書評『「空気」と「世間」』(鴻上尚史、講談社現代新書、2009)ー 日本人を無意識のうちに支配する「見えざる2つのチカラ」。日本人は 「空気」 と 「世間」 にどう対応して生きるべきか?


日本人を無意識のうちに支配する「見えざる2つのチカラ」・・・日本人は 「空気」 と 「世間」 にどう対応して生きるべきか?


 日本人を無意識のうちに支配する「見えざる2つのチカラ」、すなわち 「世間」「空気」 について、自らのアタマで考え抜いて、しかもわかりやすくていねいな説明を試みた本。しかも処方箋つきだ。

 著者は脚本家、演出家として、長い期間にわたって、さまざまな年齢層の日本人と接してきた。

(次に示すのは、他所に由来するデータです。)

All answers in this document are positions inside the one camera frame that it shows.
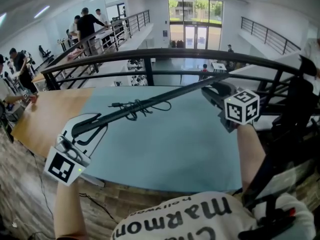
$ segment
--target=hand
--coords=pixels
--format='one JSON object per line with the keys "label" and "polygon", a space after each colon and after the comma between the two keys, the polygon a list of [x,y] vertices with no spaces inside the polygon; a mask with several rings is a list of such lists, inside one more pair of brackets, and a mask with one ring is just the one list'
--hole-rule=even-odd
{"label": "hand", "polygon": [[36,95],[30,95],[29,98],[30,98],[31,103],[34,104],[34,103],[36,103],[36,101],[37,101],[37,99],[38,99],[38,96],[36,96]]}

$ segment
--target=man in black shirt
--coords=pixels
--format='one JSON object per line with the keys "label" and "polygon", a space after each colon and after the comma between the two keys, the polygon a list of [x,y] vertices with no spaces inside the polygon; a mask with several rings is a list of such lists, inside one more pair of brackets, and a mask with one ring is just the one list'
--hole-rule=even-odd
{"label": "man in black shirt", "polygon": [[[86,37],[92,35],[95,32],[95,26],[94,23],[99,24],[103,27],[107,27],[108,25],[105,25],[100,20],[98,20],[95,16],[92,14],[89,14],[88,8],[83,8],[81,14],[83,15],[82,18],[80,18],[77,22],[77,30],[78,30],[78,40],[85,39]],[[89,41],[85,42],[83,44],[83,47],[86,51],[86,54],[91,55],[97,55],[98,52],[96,50],[95,46],[95,36],[92,37]]]}
{"label": "man in black shirt", "polygon": [[9,52],[10,58],[13,61],[13,65],[17,72],[20,71],[19,80],[24,88],[29,89],[32,93],[37,92],[37,88],[32,83],[32,78],[29,75],[29,71],[27,69],[27,57],[23,52],[17,52],[15,48],[12,48]]}

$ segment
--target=wooden table
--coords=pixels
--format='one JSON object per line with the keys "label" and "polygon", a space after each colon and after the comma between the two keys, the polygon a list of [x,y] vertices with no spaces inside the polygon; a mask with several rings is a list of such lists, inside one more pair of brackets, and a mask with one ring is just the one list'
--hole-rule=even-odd
{"label": "wooden table", "polygon": [[11,135],[38,156],[46,158],[70,118],[78,116],[93,88],[43,91],[29,104]]}

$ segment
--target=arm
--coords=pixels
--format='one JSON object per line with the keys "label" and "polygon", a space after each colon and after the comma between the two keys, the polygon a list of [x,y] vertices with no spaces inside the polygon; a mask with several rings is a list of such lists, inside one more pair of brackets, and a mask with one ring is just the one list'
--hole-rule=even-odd
{"label": "arm", "polygon": [[69,236],[78,240],[88,239],[77,180],[70,186],[58,183],[54,207],[54,233],[56,238]]}
{"label": "arm", "polygon": [[106,27],[105,24],[103,24],[100,20],[98,20],[95,16],[92,15],[92,20],[94,23],[97,23],[100,26]]}
{"label": "arm", "polygon": [[27,65],[27,57],[24,57],[22,67],[20,69],[20,74],[22,74],[25,71],[26,65]]}
{"label": "arm", "polygon": [[[34,104],[34,103],[36,103],[38,97],[36,95],[30,95],[29,98],[30,98],[31,103]],[[24,100],[25,100],[25,98],[22,95],[20,95],[20,96],[7,96],[4,99],[4,102],[8,103],[8,104],[12,104],[12,103],[15,103],[18,101],[24,101]]]}
{"label": "arm", "polygon": [[242,189],[244,192],[256,176],[265,159],[266,153],[251,124],[238,126],[237,141],[240,156]]}
{"label": "arm", "polygon": [[69,34],[71,35],[71,36],[75,36],[75,37],[77,37],[78,36],[78,34],[77,33],[75,33],[75,32],[69,32]]}
{"label": "arm", "polygon": [[311,55],[311,44],[309,42],[309,40],[306,42],[303,50],[301,51],[301,55],[303,57],[306,57],[308,59],[310,59],[310,55]]}

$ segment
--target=person
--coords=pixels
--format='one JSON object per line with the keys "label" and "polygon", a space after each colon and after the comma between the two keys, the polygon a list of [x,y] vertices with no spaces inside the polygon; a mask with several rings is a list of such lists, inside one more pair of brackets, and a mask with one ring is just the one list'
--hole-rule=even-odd
{"label": "person", "polygon": [[23,87],[29,89],[33,94],[37,92],[37,88],[32,83],[32,78],[27,69],[27,57],[22,52],[17,52],[12,48],[9,52],[13,65],[17,72],[20,72],[19,80]]}
{"label": "person", "polygon": [[229,53],[234,53],[234,50],[232,50],[231,44],[228,44],[228,52]]}
{"label": "person", "polygon": [[[265,152],[251,124],[236,130],[242,188],[245,192],[261,166]],[[276,207],[295,208],[295,237],[278,235],[276,240],[312,240],[316,234],[314,218],[307,207],[289,194],[281,195]],[[236,240],[243,231],[254,230],[265,209],[258,205],[253,213],[224,192],[202,192],[178,197],[130,214],[120,221],[111,236],[115,240]],[[59,183],[54,209],[54,232],[57,239],[88,239],[81,211],[77,181],[69,187]]]}
{"label": "person", "polygon": [[15,73],[15,70],[14,70],[14,67],[12,66],[11,61],[8,61],[6,64],[10,69],[11,75],[13,75]]}
{"label": "person", "polygon": [[[92,14],[89,14],[88,8],[82,9],[83,17],[81,17],[77,22],[77,30],[78,30],[78,40],[81,41],[82,39],[85,39],[86,37],[91,36],[95,33],[95,26],[94,23],[107,27],[106,24],[102,23],[100,20],[98,20],[95,16]],[[83,43],[83,47],[86,51],[86,54],[91,55],[97,55],[98,52],[96,50],[96,44],[95,44],[95,36],[93,36],[90,40]]]}
{"label": "person", "polygon": [[[101,10],[100,10],[100,9],[96,9],[96,10],[95,10],[95,13],[96,13],[97,19],[98,19],[99,21],[101,21],[101,22],[104,23],[105,25],[108,25],[107,16],[104,15],[103,13],[101,13]],[[102,43],[103,43],[103,48],[105,48],[105,49],[108,48],[108,45],[110,45],[110,36],[107,35],[106,37],[101,38],[101,41],[102,41]]]}
{"label": "person", "polygon": [[301,50],[301,56],[306,57],[316,67],[316,75],[303,74],[303,78],[313,85],[313,94],[319,99],[320,94],[320,38],[309,38]]}
{"label": "person", "polygon": [[[207,68],[208,68],[208,65],[207,64],[203,64],[203,69],[201,70],[201,72],[208,72]],[[199,76],[199,81],[207,79],[207,78],[208,78],[208,76],[206,76],[206,75],[200,75]]]}
{"label": "person", "polygon": [[80,15],[75,16],[73,22],[69,26],[69,35],[71,36],[71,39],[74,45],[79,42],[78,30],[77,30],[78,29],[77,23],[79,19],[80,19]]}
{"label": "person", "polygon": [[[2,74],[3,72],[4,63],[4,57],[0,54],[0,74]],[[36,103],[38,97],[36,95],[30,95],[29,98],[32,103]],[[0,102],[6,104],[13,104],[15,102],[24,100],[25,99],[22,95],[12,95],[12,91],[9,89],[8,85],[2,78],[0,78]]]}

 若い人たちが「空気」を読めないために感じている苦しみにも多く接してきた。そしてまた、息が詰まる、うっとおしい 「空気」 の中でどう生きていくかとい
う、自分自身の悩みもあった。

 著者が「空気」について考える中で出会ったのが、同じく日本人を無意識に支配している「世間」についてであった。

 『「空気」と「世間」』(鴻上尚史、講談社現代新書、2009)において初めて、いままでまったく接点がないと思われていた阿部謹也山本七平が合体したのである。

 すなわち、ドイツ中世史を専門とする歴史学者であった阿部謹也の「世間」論と、評論家でかつ聖書学関連の出版社を経営していた山本七平の「空気」論である。

 これによって、しっかりとした現状分析が可能となり、また解決策と処方箋も視野に入ってきた。


 日本語を使い日本人社会に暮らす日本人は、誰もが避けて通ることのできない 「世間」 と 「空気」。これは海外にいても同じことだ。

 「世間」はその中にいるとうっとおしく思う反面、その暗黙のルールに従ってさえいれば自分を守ってくれる、という2つの側面をもっている。

 とくに経済的な安心感が精神面の安心感を約束していた時代には、「世間」は強固な存在であった。


 「しかしながら世間は壊れている、しかも中途半端な壊れ方だ」、これは著者の基本姿勢である。

 社会学者の宮台真司もフィールドワークをつうじて、すでに同様の指摘を行ってきたが、大都市だけでなく、地方都市でも「世間」はすでに壊れている。

 とくに2000年以降、「年功序列」と「終身雇用」という日本的経営の重要な要素が崩壊を始め、その結果、「世間」としての会社がもはや従業員とその家族を経済的に守ってくれる存在ではなくなっている。 また2008年のリーマンショック以降の大不況は、さらに「世間」の崩壊スピードを加速させている。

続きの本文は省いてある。